To Białoszewski. This is, of course, such a banal choice. I also like his prose and diaries. I think that he was a much more vigilant writer than it is usually believed. Some excerpts of the records of his conversations are very topical today. I like it very much when he writes about hippies and cannot help but marvel at them, or when he is such a man taken out of modernity and learns that there is something like a remote control for TV, or he goes to America and there, he walks through some total backstreets. He calls a remote control “a clicker”, and he clicks it so joyfully, or writes that the street layout in New York is just like in Grodzisk or Garwolin.

So probably you also value Barańczak.

Yes, but I do not follow contemporary Polish poetry.

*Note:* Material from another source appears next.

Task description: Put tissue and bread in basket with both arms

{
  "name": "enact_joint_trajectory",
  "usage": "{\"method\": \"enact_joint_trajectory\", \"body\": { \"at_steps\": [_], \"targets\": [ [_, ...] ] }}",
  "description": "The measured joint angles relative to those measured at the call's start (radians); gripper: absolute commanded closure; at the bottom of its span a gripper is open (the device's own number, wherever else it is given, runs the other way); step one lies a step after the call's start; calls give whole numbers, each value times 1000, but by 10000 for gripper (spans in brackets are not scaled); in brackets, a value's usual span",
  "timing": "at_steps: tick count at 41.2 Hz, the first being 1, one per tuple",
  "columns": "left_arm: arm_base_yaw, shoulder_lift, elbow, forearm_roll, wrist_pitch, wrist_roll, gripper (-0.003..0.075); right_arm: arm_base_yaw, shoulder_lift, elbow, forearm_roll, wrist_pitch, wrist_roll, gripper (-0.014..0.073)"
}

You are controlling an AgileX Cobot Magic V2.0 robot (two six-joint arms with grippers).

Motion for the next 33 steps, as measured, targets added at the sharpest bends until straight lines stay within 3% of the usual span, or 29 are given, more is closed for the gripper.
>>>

Maybe I should, considering that the temperature of inba (internet brawl – translator’s note), which takes place in this environment and sometimes reaches me with Facebook circles, is amazing.

But these inbas do not usually concern literature. I can’t remember any real quarrels about literature in recent years. When something appears in the mainstream media, it is more of a little scandal.

Oh no, sometimes it happens! And the Nike Award for Bronka Nowicka? Then, there was an inba there.

I’m not sure about inba, but there were certainly many voices that it was a bad book.

I only read excerpts and I didn't like them. I couldn't somehow get through this text. I don't even remember them too well, but I think there was an inba, though.